HOW TO COMPLETE THIS TASK
Would you please repeat all of the data exactly, omitting the pictures?

(Stored data)
+ + +

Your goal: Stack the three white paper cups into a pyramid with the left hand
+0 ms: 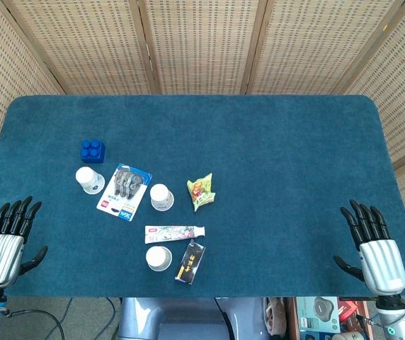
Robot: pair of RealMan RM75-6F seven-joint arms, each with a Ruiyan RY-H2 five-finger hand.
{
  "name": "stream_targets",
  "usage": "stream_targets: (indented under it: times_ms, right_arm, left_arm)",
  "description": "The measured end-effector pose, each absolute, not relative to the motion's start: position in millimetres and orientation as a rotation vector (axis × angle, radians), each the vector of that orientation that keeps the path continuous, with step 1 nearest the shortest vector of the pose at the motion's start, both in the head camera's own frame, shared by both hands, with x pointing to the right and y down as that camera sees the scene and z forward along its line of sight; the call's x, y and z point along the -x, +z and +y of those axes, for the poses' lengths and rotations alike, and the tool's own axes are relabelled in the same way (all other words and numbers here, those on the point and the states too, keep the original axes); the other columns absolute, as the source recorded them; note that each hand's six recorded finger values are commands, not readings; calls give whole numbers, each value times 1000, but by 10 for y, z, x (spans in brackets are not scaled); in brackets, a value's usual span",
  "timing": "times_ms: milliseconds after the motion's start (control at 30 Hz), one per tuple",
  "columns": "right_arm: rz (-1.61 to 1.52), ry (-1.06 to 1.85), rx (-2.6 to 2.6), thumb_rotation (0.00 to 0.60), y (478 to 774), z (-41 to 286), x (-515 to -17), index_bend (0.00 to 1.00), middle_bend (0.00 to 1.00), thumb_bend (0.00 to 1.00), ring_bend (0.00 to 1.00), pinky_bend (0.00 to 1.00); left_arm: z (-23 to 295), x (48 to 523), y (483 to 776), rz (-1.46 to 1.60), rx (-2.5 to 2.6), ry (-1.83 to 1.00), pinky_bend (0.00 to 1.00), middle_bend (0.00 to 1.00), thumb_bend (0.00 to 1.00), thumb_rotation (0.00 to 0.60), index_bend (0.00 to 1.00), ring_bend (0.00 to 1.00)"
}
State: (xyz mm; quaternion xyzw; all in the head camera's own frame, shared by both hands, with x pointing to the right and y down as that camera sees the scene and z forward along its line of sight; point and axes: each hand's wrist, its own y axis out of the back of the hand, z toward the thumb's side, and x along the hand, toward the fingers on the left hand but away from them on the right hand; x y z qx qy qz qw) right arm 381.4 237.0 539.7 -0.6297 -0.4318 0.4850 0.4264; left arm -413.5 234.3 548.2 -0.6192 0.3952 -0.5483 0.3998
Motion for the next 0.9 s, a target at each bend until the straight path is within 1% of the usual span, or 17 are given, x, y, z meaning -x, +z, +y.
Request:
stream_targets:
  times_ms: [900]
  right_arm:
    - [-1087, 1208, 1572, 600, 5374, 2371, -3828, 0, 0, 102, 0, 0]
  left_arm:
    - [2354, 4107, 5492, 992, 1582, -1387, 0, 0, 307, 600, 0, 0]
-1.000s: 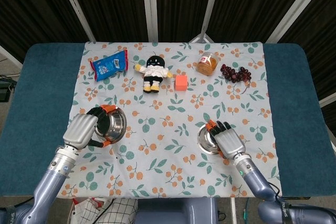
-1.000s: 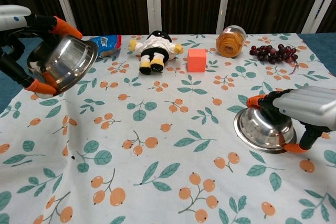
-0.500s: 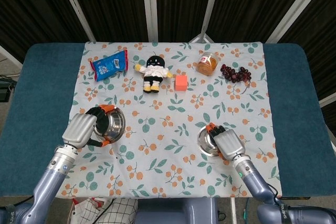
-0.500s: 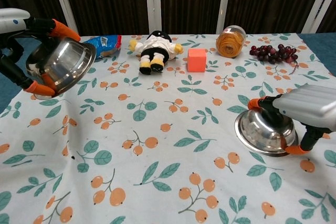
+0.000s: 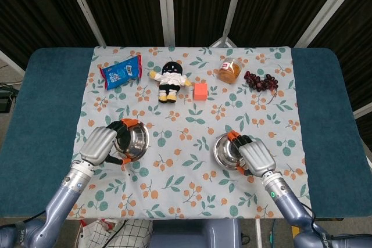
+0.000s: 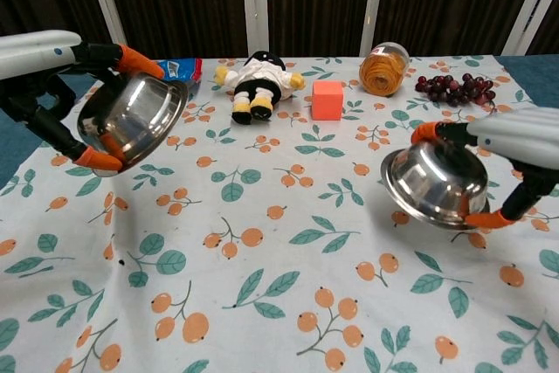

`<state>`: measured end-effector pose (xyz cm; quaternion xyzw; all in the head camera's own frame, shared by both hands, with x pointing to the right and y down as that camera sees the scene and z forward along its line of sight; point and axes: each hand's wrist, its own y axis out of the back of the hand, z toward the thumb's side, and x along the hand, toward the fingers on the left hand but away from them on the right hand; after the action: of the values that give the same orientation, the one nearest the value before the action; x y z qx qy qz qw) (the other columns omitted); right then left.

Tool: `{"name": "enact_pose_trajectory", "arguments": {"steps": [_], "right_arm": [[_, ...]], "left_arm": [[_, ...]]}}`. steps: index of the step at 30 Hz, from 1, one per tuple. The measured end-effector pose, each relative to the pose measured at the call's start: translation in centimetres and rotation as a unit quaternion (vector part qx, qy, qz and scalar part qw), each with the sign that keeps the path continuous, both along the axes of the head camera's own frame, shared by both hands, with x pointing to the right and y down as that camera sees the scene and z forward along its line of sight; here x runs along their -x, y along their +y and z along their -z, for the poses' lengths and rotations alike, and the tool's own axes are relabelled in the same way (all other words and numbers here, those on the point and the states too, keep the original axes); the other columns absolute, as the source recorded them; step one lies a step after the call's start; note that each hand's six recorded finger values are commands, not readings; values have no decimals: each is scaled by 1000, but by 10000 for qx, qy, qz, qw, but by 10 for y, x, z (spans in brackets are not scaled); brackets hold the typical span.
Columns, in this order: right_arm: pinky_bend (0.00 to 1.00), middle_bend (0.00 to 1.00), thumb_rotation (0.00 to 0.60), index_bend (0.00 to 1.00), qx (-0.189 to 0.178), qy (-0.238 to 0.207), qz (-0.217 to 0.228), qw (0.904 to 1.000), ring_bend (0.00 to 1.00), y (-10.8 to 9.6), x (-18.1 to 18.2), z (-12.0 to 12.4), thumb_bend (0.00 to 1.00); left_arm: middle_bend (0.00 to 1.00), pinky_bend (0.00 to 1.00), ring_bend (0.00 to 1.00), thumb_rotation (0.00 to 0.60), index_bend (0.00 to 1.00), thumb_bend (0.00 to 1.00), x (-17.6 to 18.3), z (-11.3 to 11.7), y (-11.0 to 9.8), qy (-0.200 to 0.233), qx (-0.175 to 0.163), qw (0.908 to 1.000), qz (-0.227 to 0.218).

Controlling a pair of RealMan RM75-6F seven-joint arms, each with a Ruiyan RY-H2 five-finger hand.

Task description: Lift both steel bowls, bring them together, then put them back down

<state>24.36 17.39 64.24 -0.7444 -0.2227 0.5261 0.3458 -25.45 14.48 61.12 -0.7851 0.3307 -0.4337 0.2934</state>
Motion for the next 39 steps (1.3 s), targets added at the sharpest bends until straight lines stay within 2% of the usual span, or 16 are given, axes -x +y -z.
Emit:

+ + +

RESPONSE TO THIS EXERCISE
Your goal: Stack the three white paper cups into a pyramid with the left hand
+0 ms: 
Robot: pair of RealMan RM75-6F seven-joint arms, each with a Ruiyan RY-H2 five-finger hand.
{
  "name": "stream_targets",
  "usage": "stream_targets: (indented under it: times_ms, right_arm, left_arm)",
  "description": "The measured end-effector pose, each absolute, not relative to the motion's start: position in millimetres and orientation as a rotation vector (axis × angle, radians), each the vector of that orientation that keeps the path continuous, with step 1 nearest the shortest vector of the pose at the motion's start, both in the head camera's own frame, shared by both hands, with x pointing to the right and y down as that camera sees the scene and z forward along its line of sight; the call's x, y and z point along the -x, +z and +y of those axes, for the poses' lengths and rotations alike, and the tool's own axes are relabelled in the same way (all other words and numbers here, those on the point and the states too, keep the original axes); the other columns absolute, as the source recorded them; note that each hand's six recorded finger values are commands, not readings; calls give whole numbers, each value times 1000, but by 10 for y, z, x (spans in brackets are not scaled); in brackets, a value's usual span",
  "timing": "times_ms: milliseconds after the motion's start (control at 30 Hz), one per tuple",
  "columns": "right_arm: rz (-1.61 to 1.52), ry (-1.06 to 1.85), rx (-2.6 to 2.6), thumb_rotation (0.00 to 0.60), y (478 to 774), z (-41 to 286), x (-515 to -17), index_bend (0.00 to 1.00), middle_bend (0.00 to 1.00), thumb_bend (0.00 to 1.00), ring_bend (0.00 to 1.00), pinky_bend (0.00 to 1.00); left_arm: z (-23 to 295), x (48 to 523), y (483 to 776), rz (-1.46 to 1.60), rx (-2.5 to 2.6), ry (-1.83 to 1.00), pinky_bend (0.00 to 1.00), middle_bend (0.00 to 1.00), thumb_bend (0.00 to 1.00), thumb_rotation (0.00 to 0.60), index_bend (0.00 to 1.00), ring_bend (0.00 to 1.00)"
}
State: (xyz mm; quaternion xyzw; all in the head camera's own frame, shared by both hands, with x pointing to the right and y down as that camera sees the scene and z forward along its line of sight; point and axes: each hand's wrist, its own y axis out of the back of the hand, z toward the thumb's side, and x along the hand, toward the fingers on the left hand but away from them on the right hand; x y z qx qy qz qw) right arm 381.4 237.0 539.7 -0.6297 -0.4318 0.4850 0.4264; left arm -413.5 234.3 548.2 -0.6192 0.3952 -0.5483 0.3998
Motion for the next 0.9 s, a target at each bend until the straight path is within 1% of the usual span, or 17 are given, x, y, z meaning -x, +z, +y.
Request:
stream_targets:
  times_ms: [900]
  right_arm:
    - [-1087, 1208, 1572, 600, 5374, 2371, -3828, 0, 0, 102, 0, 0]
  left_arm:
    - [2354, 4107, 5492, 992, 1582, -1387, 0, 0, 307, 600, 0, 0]
-1.000s: 
-1.000s: 
-0.500s: 
-0.500s: 
+0.000s: 
+0.000s: 

`<state>`: measured end-effector pose (xyz cm; quaternion xyzw; all in the head camera's own frame, shared by both hands, with x pointing to the right and y down as that camera sees the scene and z forward along its line of sight; point and axes: each hand's wrist, its own y axis out of the back of the hand, z toward the thumb's side, and x along the hand, toward the fingers on the left hand but away from them on the right hand; after the action: of the values that give the same orientation, the one nearest the value before the action; x y z qx qy qz qw) (the other columns omitted); right then left.

Tool: `{"name": "enact_pose_trajectory", "arguments": {"steps": [_], "right_arm": [[_, ...]], "left_arm": [[_, ...]]}}`. steps: index of the step at 30 Hz, from 1, one per tuple. The measured end-effector pose, each relative to the pose measured at the call's start: translation in centimetres and rotation as a unit quaternion (vector part qx, qy, qz and scalar part qw), each with the sign that keeps the path continuous, both along the axes of the head camera's own frame, shared by both hands, with x pointing to the right and y down as that camera sees the scene and z forward along its line of sight; here x runs along their -x, y along their +y and z along their -z, for the poses' lengths and rotations alike, and the tool's own axes are relabelled in the same way (all other words and numbers here, those on the point and the states too, keep the original axes); the other columns absolute, as the source recorded them; step one lies a step after the call's start; note that each hand's six recorded finger values are commands, not readings; values have no decimals: each is scaled by 1000, but by 10000 for qx, qy, qz, qw, but by 10 for y, x, z (spans in brackets are not scaled); brackets hold the typical span.
Columns, in this order: right_arm: pinky_bend (0.00 to 1.00), middle_bend (0.00 to 1.00), thumb_rotation (0.00 to 0.60), index_bend (0.00 to 1.00), qx (-0.189 to 0.178), qy (-0.238 to 0.207), qz (-0.217 to 0.228), qw (0.904 to 1.000), ring_bend (0.00 to 1.00), y (-10.8 to 9.6), x (-18.1 to 18.2), z (-12.0 to 12.4), thumb_bend (0.00 to 1.00); left_arm: middle_bend (0.00 to 1.00), pinky_bend (0.00 to 1.00), ring_bend (0.00 to 1.00), thumb_rotation (0.00 to 0.60), index_bend (0.00 to 1.00), thumb_bend (0.00 to 1.00), x (-17.6 to 18.3), z (-11.3 to 11.7), y (-11.0 to 9.8), qy (-0.200 to 0.233), qx (-0.175 to 0.163), qw (0.908 to 1.000), qz (-0.227 to 0.218).

Controlling a pair of RealMan RM75-6F seven-joint arms, each with a Ruiyan RY-H2 five-finger hand.

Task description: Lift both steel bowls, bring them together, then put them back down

<state>24.36 17.39 64.24 -0.7444 -0.2227 0.5261 0.3458 -25.45 14.48 61.12 -0.7851 0.3307 -0.4337 0.2934</state>
Motion for the next 39 steps (1.3 s), targets added at the sharpest bends until straight lines stay within 2% of the usual span, or 16 are given, axes -x +y -z.
Emit:

The required output is now complete.